Slashdot Mirror


Code Quality In Open and Closed Source Kernels

Diomidis Spinellis writes "Earlier today I presented at the 30th International Conference on Software Engineering a research paper comparing the code quality of Linux, Windows (its research kernel distribution), OpenSolaris, and FreeBSD. For the comparison I parsed multiple configurations of these systems (more than ten million lines) and stored the results in four databases, where I could run SQL queries on them. This amounted to 8GB of data, 160 million records. (I've made the databases and the SQL queries available online.) The areas I examined were file organization, code structure, code style, preprocessing, and data organization. To my surprise there was no clear winner or loser, but there were interesting differences in specific areas. As the summary concludes: '..the structure and internal quality attributes of a working, non-trivial software artifact will represent first and foremost the engineering requirements of its construction, with the influence of process being marginal, if any.'"

17 of 252 comments (clear)

  1. Re:Is it just me? by Anonymous Coward · · Score: 5, Insightful

    That is if you can figure out which of the 12 links are the actual FA and which are supporting material.

  2. No-one has ever claimed by wellingtonsteve · · Score: 4, Insightful

    ..that Open Source code is of quality, but at least the point of things like the GPL is that you have the power to change that, and improve that code..

    1. Re:No-one has ever claimed by KutuluWare · · Score: 3, Insightful
      You haven't been paying attention to many Open Source proponents if you haven't ever seen them claim that Open Source code is of vastly superior quality than proprietary. Hell, ESR's claim to fame is a whole paper he wrote on that exact topic. For example, the OSI itself puts this claim at the very top of their advocacy document on selling OSS to your management:

      The foundation of the business case for open-source is high reliability. Open-source software is peer-reviewed software; it is more reliable than closed, proprietary software. Mature open-source code is as bulletproof as software ever gets.
        Open Source Case for Business There is a pretty clear divide in the F/OSS community between the OSI-side-people, who view Open Source as a development model that leads to better software with fewer bugs and quicker turnaround; and the FSF-side-people who think of Free Software as a moral imperative that leads to more freedom in addition to better software with fewer bugs and quicker turnaround.

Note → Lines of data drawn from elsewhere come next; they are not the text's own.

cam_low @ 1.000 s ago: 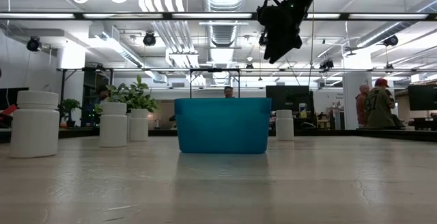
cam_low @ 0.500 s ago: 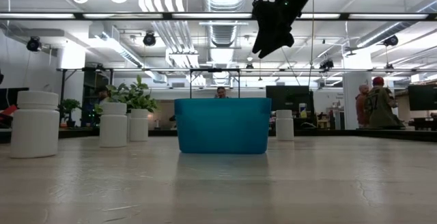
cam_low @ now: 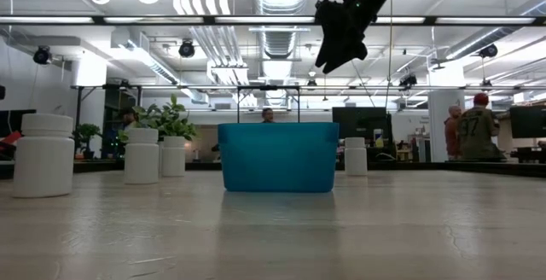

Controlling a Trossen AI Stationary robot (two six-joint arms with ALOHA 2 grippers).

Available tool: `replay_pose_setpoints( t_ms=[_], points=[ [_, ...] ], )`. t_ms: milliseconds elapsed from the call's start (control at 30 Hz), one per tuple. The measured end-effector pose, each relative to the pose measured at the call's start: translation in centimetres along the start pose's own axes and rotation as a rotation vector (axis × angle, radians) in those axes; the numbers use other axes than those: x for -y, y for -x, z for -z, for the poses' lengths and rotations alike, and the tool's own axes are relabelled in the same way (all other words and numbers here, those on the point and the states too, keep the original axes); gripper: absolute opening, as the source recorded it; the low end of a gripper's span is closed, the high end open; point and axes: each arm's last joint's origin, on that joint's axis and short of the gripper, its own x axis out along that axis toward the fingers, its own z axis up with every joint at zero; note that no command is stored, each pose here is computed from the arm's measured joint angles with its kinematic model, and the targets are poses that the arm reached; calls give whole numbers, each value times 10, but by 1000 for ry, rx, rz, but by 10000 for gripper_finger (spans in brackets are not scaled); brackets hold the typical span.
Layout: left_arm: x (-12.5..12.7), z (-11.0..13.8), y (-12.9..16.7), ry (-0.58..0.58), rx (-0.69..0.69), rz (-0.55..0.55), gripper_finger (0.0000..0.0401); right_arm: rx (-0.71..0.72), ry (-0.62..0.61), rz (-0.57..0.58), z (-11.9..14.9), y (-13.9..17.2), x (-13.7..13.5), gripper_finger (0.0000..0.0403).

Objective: Pick and place pill bottles into a basket
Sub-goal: Put the white pill bottle into the blue container

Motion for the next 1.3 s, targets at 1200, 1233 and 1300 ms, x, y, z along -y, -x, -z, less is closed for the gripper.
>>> replay_pose_setpoints(
  t_ms=[1200,1233,1300],
  points=[
    [-13,92,41,140,-71,-8,0,-191,118,-152,45,-31,4,203],
    [-14,95,41,133,-98,-12,0,-198,129,-154,47,-33,5,203],
    [-14,101,42,121,-153,-24,0,-205,159,-164,50,-34,5,203]
  ],
)
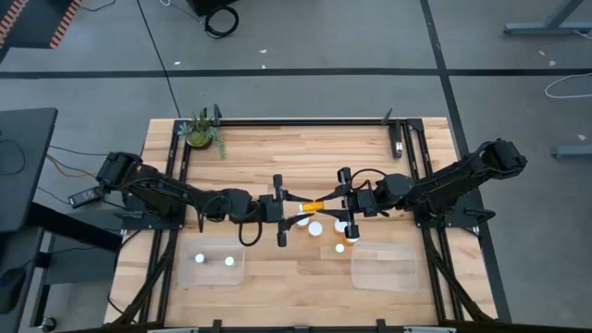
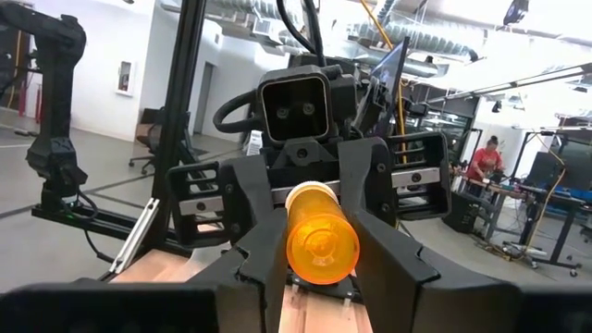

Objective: Pick and place medicine bottles into bin by pill shape (circle, oval)
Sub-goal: Put the small orange pill bottle into the left transparent bin

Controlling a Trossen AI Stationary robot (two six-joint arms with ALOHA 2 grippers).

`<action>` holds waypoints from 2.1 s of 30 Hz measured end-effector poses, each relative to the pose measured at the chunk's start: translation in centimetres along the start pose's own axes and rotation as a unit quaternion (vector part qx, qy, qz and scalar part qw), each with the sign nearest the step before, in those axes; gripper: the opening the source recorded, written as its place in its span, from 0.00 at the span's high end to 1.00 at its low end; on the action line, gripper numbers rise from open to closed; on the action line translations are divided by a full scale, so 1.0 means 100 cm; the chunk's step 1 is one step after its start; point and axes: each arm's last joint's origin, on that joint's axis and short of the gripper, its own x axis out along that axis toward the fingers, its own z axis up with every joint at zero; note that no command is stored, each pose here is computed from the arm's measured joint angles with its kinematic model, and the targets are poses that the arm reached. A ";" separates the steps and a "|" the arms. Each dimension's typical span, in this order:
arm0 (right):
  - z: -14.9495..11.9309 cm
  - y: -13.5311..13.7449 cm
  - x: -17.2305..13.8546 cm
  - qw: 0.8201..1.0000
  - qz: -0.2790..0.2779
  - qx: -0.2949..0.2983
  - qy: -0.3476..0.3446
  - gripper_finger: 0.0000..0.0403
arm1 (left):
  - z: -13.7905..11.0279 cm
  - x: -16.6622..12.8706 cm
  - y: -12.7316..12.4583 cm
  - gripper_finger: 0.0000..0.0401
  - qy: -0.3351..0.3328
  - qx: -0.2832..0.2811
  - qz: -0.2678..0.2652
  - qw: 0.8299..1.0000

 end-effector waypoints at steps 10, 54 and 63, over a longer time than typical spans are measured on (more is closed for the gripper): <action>0.000 0.000 0.000 1.000 0.000 0.000 0.002 0.70 | 0.000 0.000 0.001 0.71 0.000 -0.003 0.003 1.000; 0.004 -0.004 -0.016 0.995 -0.012 0.005 0.098 0.33 | -0.037 -0.006 -0.009 0.70 0.186 -0.075 -0.039 0.979; 0.008 -0.006 -0.027 0.989 -0.006 0.038 0.141 0.33 | -0.056 -0.023 -0.022 0.71 0.314 -0.129 -0.049 0.939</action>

      Having worked heavily in both areas of software development, I think this particular article's conclusion was obvious: code quality depends on the people who wrote it, not the process the used to license it. But only people who have done extensive proprietary and open-source development could really see that first-hand, and our opinions are automatically dismissed as being pro-Microsoft shills. Thus, I predict this paper will be roasted over an open flame, crushed into a tiny ball, soaked in gasoline, lit on fire, and ejected into deep space by the most devoted open source proponents in both camps.
  3. CScout Compilation by allenw · · Score: 5, Insightful

    "The OpenSolaris kernel was a welcomed surprise: it was the only body of source code that did not require any extensions to CScout in order to compile."

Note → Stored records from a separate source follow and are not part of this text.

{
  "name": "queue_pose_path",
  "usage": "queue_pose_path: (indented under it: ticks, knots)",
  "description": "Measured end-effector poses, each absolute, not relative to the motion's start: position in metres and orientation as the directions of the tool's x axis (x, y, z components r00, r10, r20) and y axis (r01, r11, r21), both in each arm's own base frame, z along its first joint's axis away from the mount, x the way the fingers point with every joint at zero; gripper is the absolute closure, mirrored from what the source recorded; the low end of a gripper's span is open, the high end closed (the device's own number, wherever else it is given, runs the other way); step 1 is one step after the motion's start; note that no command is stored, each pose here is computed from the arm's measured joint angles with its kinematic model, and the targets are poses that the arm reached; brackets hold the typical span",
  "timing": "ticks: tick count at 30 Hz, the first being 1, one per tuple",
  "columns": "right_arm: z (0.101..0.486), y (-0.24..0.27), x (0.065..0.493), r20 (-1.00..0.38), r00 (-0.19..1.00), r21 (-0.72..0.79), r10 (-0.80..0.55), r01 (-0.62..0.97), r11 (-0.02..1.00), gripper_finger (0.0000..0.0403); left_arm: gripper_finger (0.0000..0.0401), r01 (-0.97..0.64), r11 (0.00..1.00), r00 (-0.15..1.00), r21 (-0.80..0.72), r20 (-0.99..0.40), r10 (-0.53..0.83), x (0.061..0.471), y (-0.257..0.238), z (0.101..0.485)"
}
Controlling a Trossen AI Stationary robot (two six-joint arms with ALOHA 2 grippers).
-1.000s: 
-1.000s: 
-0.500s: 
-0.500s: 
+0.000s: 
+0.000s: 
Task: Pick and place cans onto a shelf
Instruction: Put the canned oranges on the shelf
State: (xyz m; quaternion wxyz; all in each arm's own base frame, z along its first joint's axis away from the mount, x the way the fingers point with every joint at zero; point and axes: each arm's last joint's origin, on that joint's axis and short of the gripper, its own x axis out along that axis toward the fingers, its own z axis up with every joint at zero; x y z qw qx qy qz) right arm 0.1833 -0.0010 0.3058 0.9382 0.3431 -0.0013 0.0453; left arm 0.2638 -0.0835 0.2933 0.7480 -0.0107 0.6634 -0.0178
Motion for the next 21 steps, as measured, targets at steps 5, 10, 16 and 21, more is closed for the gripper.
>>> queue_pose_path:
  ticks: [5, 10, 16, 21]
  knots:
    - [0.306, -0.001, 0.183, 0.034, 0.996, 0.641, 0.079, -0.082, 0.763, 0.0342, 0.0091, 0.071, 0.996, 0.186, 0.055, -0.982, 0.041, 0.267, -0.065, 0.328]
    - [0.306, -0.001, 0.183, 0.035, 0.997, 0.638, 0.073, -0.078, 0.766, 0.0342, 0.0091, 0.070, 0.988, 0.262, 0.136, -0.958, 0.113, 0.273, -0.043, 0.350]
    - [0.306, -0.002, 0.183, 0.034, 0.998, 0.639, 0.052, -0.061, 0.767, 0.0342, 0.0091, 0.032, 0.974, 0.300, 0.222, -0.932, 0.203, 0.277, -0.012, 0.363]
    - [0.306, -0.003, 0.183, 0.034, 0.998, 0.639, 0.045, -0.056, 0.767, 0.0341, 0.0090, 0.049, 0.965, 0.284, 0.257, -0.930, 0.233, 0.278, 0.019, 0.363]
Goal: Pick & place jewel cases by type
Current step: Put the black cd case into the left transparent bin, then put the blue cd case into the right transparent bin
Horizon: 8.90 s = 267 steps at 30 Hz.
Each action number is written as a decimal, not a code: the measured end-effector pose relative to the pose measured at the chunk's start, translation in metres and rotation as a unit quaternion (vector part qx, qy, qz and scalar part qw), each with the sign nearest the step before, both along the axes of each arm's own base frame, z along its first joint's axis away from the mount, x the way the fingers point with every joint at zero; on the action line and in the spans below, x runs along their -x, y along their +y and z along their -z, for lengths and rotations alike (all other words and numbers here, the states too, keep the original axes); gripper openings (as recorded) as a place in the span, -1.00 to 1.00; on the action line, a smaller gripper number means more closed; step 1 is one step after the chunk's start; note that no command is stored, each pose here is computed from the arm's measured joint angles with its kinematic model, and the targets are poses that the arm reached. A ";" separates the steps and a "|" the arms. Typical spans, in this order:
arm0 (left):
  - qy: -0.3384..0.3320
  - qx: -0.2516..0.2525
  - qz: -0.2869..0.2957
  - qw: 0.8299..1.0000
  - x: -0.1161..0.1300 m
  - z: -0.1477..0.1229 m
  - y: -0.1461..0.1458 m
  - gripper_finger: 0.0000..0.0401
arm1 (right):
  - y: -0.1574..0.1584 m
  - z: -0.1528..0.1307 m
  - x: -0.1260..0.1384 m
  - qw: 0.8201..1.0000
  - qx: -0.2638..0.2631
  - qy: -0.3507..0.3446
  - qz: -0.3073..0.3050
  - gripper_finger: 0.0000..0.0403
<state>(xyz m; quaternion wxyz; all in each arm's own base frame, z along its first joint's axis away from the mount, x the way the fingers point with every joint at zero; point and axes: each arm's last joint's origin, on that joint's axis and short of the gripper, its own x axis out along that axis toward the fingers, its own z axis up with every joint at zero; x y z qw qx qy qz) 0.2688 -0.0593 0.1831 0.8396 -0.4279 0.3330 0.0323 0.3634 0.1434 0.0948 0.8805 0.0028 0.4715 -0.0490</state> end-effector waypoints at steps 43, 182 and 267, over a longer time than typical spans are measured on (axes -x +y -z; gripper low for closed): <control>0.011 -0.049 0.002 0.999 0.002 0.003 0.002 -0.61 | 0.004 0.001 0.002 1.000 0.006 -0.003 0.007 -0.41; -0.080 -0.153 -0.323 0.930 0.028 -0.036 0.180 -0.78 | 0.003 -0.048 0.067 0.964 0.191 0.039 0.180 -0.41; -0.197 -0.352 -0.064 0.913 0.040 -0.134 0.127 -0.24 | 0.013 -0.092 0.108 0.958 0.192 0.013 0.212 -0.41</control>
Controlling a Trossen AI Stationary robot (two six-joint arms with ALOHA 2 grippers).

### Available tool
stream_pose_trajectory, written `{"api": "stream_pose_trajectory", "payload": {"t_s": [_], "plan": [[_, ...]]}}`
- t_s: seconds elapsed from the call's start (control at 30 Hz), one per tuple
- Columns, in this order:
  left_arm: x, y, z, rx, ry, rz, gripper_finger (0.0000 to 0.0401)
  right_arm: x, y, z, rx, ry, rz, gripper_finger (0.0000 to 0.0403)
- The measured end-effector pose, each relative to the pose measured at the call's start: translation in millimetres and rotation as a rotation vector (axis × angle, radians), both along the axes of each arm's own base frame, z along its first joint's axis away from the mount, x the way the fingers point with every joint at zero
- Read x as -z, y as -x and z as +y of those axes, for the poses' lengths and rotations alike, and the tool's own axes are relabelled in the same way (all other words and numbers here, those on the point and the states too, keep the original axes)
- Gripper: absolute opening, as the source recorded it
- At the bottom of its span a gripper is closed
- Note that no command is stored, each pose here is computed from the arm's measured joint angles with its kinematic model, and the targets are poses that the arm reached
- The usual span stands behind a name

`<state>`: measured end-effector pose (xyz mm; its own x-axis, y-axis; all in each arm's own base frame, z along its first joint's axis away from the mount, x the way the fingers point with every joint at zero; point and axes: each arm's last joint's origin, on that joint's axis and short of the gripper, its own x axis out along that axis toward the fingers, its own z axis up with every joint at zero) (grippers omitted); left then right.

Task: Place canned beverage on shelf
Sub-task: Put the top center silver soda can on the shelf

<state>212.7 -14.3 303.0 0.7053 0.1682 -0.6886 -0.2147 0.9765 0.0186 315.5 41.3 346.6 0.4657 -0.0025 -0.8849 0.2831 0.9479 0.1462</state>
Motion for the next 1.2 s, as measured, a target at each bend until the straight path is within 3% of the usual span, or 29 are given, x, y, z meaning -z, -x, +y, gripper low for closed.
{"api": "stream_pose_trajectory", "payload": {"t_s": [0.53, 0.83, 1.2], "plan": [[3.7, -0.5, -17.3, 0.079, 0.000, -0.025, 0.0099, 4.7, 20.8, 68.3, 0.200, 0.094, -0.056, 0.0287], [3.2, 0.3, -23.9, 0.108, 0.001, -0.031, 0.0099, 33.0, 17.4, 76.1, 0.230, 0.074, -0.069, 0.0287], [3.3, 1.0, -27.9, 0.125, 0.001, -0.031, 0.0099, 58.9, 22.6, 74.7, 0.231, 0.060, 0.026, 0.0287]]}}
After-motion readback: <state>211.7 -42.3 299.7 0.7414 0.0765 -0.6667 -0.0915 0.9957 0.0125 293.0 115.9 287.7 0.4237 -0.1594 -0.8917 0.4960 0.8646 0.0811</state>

    Given that the Solaris kernel has been compiled by two very different compilers (Sun Studio, of course, and gcc), it isn't that surprising. Because of the compiler issues, it is likely the most ANSI compliant of the bunch.

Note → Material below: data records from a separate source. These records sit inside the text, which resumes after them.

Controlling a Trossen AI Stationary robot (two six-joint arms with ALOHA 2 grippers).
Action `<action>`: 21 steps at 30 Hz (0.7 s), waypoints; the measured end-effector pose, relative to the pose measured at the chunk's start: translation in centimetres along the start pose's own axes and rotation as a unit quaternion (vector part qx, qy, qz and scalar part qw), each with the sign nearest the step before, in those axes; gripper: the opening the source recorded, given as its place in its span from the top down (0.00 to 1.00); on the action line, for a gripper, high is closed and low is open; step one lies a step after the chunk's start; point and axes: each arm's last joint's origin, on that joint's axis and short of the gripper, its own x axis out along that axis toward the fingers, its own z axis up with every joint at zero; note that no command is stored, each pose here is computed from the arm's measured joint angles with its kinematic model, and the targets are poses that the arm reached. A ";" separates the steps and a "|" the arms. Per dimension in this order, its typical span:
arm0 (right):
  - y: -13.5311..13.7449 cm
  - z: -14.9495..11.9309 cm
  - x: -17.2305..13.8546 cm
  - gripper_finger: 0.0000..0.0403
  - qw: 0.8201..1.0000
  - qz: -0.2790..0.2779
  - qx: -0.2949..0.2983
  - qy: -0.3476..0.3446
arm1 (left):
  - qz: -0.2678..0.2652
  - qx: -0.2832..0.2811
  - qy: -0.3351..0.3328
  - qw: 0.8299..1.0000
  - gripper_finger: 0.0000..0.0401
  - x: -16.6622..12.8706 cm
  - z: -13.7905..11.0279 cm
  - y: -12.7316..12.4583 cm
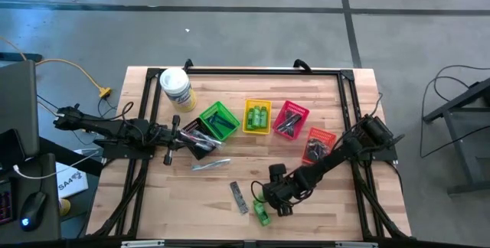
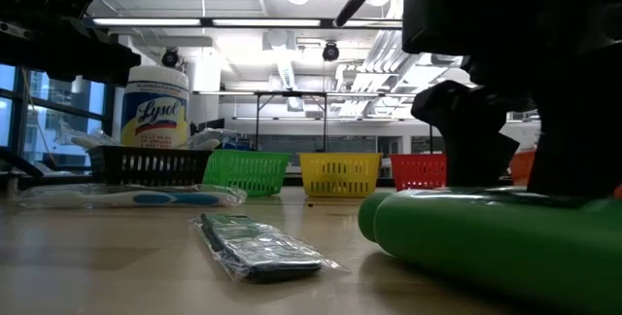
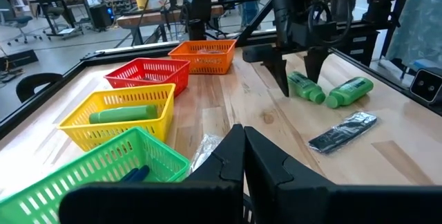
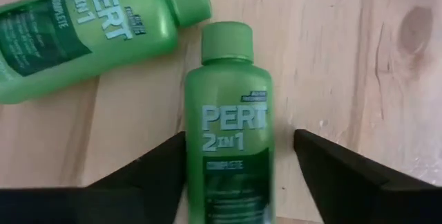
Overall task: Pick & Place Travel size toiletries
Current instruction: Put the right green bottle shampoo into the yellow bin
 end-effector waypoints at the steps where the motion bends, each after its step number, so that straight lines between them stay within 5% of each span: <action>1: 0.0 0.0 0.0 0.38 1.000 -0.001 -0.003 0.000 | 0.000 0.000 0.000 1.000 1.00 0.0 0.0 0.0; 8: -0.3 0.1 0.1 0.70 1.000 -0.003 0.015 0.003 | -0.001 0.000 0.000 1.000 1.00 0.0 0.0 0.0; 21: -0.5 0.1 -1.4 0.67 0.998 -0.050 0.014 -0.026 | -0.001 -0.002 0.000 1.000 1.00 0.0 0.0 0.0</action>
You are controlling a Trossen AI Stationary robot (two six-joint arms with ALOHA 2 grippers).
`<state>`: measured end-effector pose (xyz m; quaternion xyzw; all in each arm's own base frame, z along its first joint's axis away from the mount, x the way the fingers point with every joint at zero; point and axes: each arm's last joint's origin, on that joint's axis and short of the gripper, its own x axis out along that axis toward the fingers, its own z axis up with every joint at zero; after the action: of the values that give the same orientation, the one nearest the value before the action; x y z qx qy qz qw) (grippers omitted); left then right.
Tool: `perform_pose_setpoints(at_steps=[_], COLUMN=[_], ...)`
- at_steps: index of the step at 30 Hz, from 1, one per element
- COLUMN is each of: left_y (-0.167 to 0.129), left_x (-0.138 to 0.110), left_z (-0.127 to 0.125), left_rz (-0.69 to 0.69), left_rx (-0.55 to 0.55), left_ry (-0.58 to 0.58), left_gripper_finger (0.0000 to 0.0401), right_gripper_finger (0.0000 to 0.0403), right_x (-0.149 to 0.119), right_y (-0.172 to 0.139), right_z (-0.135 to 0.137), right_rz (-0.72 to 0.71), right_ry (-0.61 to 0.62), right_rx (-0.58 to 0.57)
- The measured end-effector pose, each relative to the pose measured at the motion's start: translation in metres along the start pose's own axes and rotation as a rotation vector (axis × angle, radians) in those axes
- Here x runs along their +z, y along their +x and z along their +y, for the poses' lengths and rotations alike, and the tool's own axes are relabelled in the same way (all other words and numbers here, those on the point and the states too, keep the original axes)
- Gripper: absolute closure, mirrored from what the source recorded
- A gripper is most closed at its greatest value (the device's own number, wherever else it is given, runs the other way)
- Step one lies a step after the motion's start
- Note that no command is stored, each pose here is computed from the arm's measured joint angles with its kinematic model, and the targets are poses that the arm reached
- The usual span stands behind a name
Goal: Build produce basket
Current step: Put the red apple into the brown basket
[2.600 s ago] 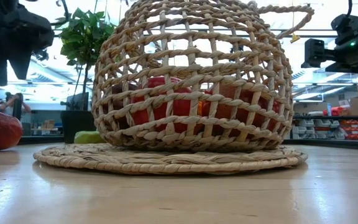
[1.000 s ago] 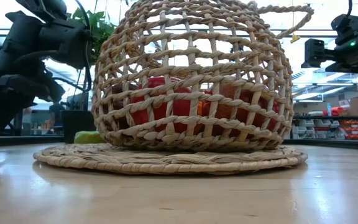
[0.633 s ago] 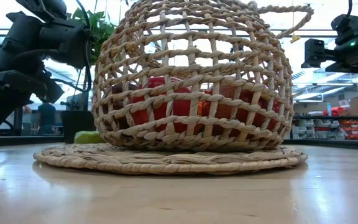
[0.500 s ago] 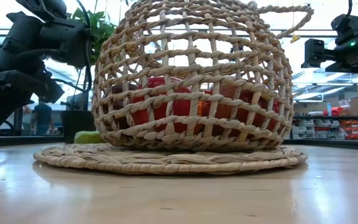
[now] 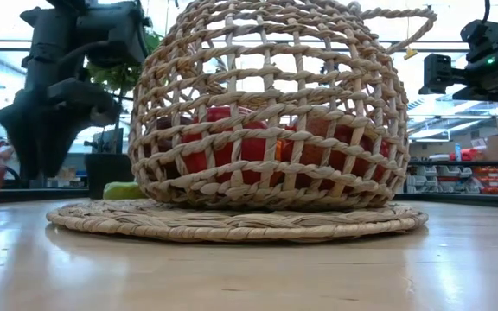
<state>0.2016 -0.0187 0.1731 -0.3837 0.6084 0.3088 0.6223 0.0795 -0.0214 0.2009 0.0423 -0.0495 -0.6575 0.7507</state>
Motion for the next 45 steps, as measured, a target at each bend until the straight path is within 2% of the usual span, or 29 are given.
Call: perform_pose_setpoints(at_steps=[5,11,14,17,20,22,26,29,34,37,45], left_y=[-0.006,-0.018,-0.036,-0.063,-0.089,-0.101,-0.106,-0.095,-0.082,-0.082,-0.081], left_x=[0.005,0.007,0.009,0.009,-0.002,-0.012,-0.040,-0.061,-0.080,-0.085,-0.085], left_z=[-0.003,-0.010,-0.017,-0.033,-0.043,-0.047,-0.047,-0.043,-0.045,-0.047,-0.048], left_rz=[-0.107,-0.140,-0.150,-0.161,-0.142,-0.126,-0.064,-0.019,0.015,0.016,0.018], left_rx=[0.024,-0.003,-0.054,-0.163,-0.206,-0.213,-0.129,-0.041,-0.044,-0.053,-0.059], left_ry=[-0.011,-0.022,0.000,0.080,0.143,0.133,0.140,0.206,0.284,0.316,0.140], left_gripper_finger=[0.0185,0.0211,0.0221,0.0225,0.0222,0.0217,0.0194,0.0162,0.0097,0.0077,0.0034], right_gripper_finger=[0.0054,0.0054,0.0054,0.0054,0.0054,0.0054,0.0054,0.0054,0.0054,0.0054,0.0054], right_x=[0.000,0.000,0.000,0.000,0.000,0.000,0.000,0.000,0.000,0.000,0.000], right_y=[0.000,0.000,0.000,0.000,0.000,0.000,0.000,0.000,0.000,0.000,0.000], right_z=[0.000,0.000,0.000,0.000,0.000,0.000,0.000,0.000,0.000,0.000,0.000], right_rz=[0.000,0.000,0.000,0.000,0.000,0.000,0.000,0.000,0.000,0.000,0.000], right_ry=[0.001,0.001,0.000,0.000,0.000,0.001,0.000,0.000,0.000,0.001,0.000], right_rx=[0.000,0.000,0.000,0.000,0.000,0.000,0.000,0.000,0.000,0.000,0.000])
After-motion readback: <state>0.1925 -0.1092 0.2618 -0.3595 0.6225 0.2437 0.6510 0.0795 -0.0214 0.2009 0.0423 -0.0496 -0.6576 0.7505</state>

  4. statistical wash-out? by davejenkins · · Score: 4, Insightful

    If I am understanding correctly, you were looking for 'winners' and 'losers' (weasel words in and of themselves, but anyway...) in terms of 'quality' (another semi-subjective term that could make someone go crazy and drive motorcycles across the country for the rest of their lives).

    You found that '..the structure and internal quality attributes of a working, non-trivial software artifact will represent first and foremost the engineering requirements of its construction, with the influence of process being marginal, if any.' -- or in plain English: "the app specs had a much bigger influence when compared to internal efficiencies".

    I would wonder if you're just seeing a statistical wash-out. Are you dealing with data sets (tens of millions of lines and thousands of functions) that are so large, that patterns simply get washed out in the analysis?

    Oh dear, my post is no more clear than the summary...

    1. Re:statistical wash-out? by raddan · · Score: 3, Insightful
      With regard to the guy who went crazy and drove his motorcycle across the country-- I think the point of the book was to demonstrate that "subjective" and "objective" are specious terms. Science gets all hot and bothered when words like "good" and "bad" are used, but not when words like "point" are used. So if we can make allowances for axiomatic terms, why not so-called "qualitative" terms? After all, the word "axiom" means, according to Wikipedia:

      The word "axiom" comes from the Greek word axioma a verbal noun from the verb axioein, meaning "to deem worthy", but also "to require", which in turn comes from axios, meaning "being in balance", and hence "having (the same) value (as)", "worthy", "proper". Among the ancient Greek philosophers an axiom was a claim which could be seen to be true without any need for proof. Indeed, if you look at many of our "quantitative" measures, they are, at their heart, a formalization of "goodness" and "badness". If you're a mathematician, you might argue that this is not true (since there are loads of mathematical constructs whose only requirement is simply self-consistency and not some conformance to any external phenomenon), but if you're an engineer, you're whole career balances on the fine points of "goodness" and "badness". It is an essential concept!

      My personal opinion is that if statistics are a wash-out in general, then the researcher is asking the wrong questions. I know that the author pre-defined his metrics in order to avoid bias, but that's not necessarily good science. Scientific questions should be directed toward answering specific questions, and the investigatory process must allow the scientist to ask new questions based on new data.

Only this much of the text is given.